[Start of Attachment]
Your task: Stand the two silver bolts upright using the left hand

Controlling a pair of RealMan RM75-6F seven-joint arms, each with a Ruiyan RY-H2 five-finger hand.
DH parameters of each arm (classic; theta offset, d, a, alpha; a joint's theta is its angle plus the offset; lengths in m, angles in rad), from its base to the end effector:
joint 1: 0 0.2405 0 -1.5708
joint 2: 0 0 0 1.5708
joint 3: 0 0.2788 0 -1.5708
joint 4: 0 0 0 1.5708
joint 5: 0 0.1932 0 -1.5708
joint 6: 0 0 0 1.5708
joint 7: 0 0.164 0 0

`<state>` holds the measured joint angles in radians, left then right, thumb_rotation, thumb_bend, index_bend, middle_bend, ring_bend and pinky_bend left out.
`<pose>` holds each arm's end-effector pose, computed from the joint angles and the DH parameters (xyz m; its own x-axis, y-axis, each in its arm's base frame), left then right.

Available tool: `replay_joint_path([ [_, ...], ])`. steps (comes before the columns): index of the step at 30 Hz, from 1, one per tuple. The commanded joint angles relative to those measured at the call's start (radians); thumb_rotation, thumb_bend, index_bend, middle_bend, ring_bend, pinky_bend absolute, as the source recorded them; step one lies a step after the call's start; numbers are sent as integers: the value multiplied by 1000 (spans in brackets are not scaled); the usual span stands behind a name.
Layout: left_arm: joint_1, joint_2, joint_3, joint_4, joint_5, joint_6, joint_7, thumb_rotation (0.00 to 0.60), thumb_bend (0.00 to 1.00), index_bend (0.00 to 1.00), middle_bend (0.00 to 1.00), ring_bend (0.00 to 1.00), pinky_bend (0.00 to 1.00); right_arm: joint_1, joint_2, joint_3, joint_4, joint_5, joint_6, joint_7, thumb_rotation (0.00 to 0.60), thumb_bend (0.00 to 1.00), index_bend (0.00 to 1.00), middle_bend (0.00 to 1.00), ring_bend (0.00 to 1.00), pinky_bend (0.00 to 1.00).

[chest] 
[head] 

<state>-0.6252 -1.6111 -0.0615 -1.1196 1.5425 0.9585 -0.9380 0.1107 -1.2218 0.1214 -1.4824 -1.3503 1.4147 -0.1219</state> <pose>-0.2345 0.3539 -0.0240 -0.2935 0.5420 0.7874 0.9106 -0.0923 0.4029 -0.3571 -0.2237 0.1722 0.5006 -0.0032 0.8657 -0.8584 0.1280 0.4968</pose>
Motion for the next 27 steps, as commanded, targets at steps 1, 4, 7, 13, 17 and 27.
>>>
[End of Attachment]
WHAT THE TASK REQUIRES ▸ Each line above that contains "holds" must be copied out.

ANSWER TO THIS PROBLEM ▸
`<state>` holds the measured joint angles in radians, left then right, thumb_rotation, thumb_bend, index_bend, middle_bend, ring_bend and pinky_bend left out.
`<pose>` holds each arm's end-effector pose, computed from the joint angles and the DH parameters (xyz m; its own x-axis, y-axis, each in its arm's base frame), left then right.

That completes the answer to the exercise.